What the task asks — Sort through the entries below and pull out lines containing the word "things".

Extracted information —
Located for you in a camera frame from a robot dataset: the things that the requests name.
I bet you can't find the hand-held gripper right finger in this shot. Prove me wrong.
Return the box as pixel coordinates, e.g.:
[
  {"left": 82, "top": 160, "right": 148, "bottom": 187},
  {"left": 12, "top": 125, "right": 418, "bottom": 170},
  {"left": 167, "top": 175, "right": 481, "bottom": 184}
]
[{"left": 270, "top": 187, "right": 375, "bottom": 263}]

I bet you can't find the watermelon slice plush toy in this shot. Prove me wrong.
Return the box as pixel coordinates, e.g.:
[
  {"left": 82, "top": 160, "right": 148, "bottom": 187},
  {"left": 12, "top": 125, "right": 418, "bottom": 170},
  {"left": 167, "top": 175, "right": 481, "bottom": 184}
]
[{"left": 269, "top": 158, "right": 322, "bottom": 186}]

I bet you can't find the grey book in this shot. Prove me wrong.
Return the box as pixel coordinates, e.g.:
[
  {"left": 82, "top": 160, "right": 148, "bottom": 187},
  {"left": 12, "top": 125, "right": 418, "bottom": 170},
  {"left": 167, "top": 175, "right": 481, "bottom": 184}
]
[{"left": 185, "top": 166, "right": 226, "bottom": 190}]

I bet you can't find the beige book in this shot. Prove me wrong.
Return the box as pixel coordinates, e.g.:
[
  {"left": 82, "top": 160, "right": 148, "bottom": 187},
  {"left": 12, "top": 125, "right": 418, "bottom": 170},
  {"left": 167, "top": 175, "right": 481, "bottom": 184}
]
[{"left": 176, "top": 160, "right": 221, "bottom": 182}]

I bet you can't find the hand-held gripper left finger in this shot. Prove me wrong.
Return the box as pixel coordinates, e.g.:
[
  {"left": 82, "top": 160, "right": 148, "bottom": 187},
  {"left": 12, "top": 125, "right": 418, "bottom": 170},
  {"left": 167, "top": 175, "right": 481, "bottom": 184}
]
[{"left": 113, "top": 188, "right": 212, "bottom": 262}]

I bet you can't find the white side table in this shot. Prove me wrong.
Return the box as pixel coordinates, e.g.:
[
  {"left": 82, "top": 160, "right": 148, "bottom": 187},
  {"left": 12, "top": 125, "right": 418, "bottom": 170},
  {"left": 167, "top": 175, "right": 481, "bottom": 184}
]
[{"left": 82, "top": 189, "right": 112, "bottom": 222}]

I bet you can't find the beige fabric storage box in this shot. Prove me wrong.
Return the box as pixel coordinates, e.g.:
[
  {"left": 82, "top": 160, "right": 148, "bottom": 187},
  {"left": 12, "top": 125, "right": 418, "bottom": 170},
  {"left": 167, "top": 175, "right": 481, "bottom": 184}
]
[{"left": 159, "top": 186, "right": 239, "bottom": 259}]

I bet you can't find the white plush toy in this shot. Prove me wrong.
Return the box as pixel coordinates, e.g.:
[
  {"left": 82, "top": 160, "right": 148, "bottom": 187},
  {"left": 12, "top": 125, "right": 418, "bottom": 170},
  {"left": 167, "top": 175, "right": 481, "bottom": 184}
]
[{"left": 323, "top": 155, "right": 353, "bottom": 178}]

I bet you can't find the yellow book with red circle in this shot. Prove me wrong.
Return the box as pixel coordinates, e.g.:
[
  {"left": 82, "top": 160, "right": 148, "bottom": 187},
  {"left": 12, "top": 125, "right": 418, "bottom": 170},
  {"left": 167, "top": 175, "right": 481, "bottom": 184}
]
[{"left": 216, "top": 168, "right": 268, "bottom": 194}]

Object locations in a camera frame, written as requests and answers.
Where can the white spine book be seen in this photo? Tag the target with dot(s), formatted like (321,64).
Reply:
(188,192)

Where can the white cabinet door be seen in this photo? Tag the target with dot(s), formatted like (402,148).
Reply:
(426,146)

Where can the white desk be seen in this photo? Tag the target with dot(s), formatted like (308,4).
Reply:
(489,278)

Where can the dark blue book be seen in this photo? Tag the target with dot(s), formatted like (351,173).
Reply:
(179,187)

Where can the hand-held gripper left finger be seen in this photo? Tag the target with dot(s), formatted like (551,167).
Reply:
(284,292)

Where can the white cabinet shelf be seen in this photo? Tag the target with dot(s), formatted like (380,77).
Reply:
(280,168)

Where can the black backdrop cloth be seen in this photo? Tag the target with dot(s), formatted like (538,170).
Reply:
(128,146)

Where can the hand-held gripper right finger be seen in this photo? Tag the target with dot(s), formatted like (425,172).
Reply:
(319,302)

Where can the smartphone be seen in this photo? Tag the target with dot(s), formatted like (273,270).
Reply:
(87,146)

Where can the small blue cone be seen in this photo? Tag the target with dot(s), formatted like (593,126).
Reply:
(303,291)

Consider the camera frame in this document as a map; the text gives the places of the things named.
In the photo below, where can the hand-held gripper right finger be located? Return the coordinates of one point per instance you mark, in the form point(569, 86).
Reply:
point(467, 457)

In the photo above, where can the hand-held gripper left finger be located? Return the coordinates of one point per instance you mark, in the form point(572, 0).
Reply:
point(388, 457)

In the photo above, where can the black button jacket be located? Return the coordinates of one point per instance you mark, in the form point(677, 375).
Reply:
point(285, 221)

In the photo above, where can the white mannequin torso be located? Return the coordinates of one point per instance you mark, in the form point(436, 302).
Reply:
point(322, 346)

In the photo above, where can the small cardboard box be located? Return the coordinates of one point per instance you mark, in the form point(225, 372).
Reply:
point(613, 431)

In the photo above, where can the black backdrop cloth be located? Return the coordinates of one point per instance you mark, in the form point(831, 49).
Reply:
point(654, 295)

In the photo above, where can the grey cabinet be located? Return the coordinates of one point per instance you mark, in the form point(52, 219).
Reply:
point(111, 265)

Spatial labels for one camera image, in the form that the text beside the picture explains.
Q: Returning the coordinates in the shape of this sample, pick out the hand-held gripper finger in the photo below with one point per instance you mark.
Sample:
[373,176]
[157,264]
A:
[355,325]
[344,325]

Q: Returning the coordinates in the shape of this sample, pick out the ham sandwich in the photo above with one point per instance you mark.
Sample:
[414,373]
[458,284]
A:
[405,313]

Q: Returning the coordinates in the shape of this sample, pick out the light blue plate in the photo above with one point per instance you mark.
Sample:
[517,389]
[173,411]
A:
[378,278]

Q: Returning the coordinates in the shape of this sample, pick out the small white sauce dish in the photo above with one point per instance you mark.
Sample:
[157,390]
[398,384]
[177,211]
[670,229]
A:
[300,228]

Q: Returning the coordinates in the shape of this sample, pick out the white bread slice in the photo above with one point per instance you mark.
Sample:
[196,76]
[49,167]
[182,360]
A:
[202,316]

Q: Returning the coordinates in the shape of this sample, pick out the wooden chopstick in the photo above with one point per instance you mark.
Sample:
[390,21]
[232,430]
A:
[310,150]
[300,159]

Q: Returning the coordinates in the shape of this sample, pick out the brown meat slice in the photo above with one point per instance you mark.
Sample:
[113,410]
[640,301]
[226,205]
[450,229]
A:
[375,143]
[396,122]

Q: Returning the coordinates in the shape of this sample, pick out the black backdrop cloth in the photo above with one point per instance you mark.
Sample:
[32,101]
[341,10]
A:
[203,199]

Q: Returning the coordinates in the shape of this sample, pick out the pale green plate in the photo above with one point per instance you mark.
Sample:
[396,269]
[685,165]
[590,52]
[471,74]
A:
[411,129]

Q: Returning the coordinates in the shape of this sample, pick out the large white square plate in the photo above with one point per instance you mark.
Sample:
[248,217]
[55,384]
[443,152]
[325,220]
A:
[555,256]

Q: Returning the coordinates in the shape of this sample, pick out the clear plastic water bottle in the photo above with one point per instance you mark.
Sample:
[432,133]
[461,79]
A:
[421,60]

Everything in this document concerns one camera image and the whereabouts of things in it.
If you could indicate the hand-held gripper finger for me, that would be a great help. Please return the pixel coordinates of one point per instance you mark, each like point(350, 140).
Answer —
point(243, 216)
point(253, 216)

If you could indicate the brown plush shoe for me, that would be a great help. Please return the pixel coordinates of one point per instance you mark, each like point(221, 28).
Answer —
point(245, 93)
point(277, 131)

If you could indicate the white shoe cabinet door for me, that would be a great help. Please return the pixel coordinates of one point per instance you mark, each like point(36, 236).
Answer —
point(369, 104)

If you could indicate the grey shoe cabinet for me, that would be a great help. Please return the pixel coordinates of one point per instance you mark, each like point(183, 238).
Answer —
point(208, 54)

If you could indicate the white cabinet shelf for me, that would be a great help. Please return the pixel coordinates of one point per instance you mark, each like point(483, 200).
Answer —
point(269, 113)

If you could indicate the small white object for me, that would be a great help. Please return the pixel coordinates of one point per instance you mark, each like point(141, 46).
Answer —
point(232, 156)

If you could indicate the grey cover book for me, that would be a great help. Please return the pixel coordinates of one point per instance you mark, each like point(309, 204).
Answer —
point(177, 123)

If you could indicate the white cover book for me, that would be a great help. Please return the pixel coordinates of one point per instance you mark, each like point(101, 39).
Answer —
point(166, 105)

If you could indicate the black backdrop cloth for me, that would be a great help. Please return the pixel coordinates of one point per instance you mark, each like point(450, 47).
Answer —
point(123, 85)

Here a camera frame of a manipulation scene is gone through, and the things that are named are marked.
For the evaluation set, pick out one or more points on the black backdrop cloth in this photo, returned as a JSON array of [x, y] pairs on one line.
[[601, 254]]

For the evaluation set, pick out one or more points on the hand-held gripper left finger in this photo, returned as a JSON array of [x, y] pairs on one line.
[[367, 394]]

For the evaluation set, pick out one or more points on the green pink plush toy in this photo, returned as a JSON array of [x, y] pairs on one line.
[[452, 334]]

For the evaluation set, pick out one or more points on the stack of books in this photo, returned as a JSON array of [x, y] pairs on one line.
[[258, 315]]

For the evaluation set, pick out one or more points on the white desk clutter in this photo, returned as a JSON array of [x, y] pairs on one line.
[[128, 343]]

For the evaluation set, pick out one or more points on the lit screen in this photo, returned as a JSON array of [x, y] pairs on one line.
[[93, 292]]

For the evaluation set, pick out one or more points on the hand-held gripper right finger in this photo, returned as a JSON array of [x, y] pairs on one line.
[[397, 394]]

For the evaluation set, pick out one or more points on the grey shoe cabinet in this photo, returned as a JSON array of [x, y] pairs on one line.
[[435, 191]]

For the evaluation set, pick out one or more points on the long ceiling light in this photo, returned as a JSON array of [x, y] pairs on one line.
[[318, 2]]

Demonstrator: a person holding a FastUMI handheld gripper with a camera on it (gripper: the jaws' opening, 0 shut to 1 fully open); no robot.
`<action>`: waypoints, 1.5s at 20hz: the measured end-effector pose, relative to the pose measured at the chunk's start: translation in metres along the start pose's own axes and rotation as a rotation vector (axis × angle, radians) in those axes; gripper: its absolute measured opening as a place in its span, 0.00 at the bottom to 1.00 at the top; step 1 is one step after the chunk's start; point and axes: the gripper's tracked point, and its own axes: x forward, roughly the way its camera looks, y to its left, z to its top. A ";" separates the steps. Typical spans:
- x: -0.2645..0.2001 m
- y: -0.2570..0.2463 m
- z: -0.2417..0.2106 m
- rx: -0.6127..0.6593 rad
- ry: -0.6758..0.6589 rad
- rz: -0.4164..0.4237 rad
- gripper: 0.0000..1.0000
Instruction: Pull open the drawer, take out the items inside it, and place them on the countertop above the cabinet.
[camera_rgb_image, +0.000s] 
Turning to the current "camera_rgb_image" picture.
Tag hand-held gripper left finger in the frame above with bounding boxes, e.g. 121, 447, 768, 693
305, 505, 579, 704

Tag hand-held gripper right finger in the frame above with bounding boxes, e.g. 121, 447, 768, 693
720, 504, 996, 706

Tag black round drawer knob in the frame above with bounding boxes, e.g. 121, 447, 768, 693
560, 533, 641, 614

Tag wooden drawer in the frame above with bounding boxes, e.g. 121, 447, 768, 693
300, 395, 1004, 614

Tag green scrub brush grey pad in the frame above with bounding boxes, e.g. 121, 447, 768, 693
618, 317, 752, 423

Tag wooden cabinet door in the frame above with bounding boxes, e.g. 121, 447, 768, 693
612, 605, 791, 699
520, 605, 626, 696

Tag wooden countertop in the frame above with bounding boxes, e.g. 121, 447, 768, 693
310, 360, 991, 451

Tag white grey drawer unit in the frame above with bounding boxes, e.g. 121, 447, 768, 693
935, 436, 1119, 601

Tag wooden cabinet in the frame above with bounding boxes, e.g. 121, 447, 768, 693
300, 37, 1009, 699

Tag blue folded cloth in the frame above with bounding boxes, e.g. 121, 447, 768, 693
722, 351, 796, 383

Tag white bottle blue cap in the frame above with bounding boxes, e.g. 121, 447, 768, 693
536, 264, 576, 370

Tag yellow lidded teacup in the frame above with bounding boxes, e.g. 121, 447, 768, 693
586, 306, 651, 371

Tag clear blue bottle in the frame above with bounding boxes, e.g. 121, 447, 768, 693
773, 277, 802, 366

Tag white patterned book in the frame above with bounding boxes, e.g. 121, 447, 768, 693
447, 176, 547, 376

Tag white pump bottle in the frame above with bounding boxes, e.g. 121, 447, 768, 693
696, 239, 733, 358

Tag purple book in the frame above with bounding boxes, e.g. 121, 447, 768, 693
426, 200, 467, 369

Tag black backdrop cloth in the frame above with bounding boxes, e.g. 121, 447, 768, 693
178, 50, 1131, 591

Written response —
Located for you in a camera frame from a robot dataset: the things that the requests name.
Consider the camera frame in this document as a map; the text gives the places of the things named.
Everything in this document concerns one camera image and the whereabouts of things in it.
Here a camera frame of a manipulation scene is gone through, and the things that are named are marked.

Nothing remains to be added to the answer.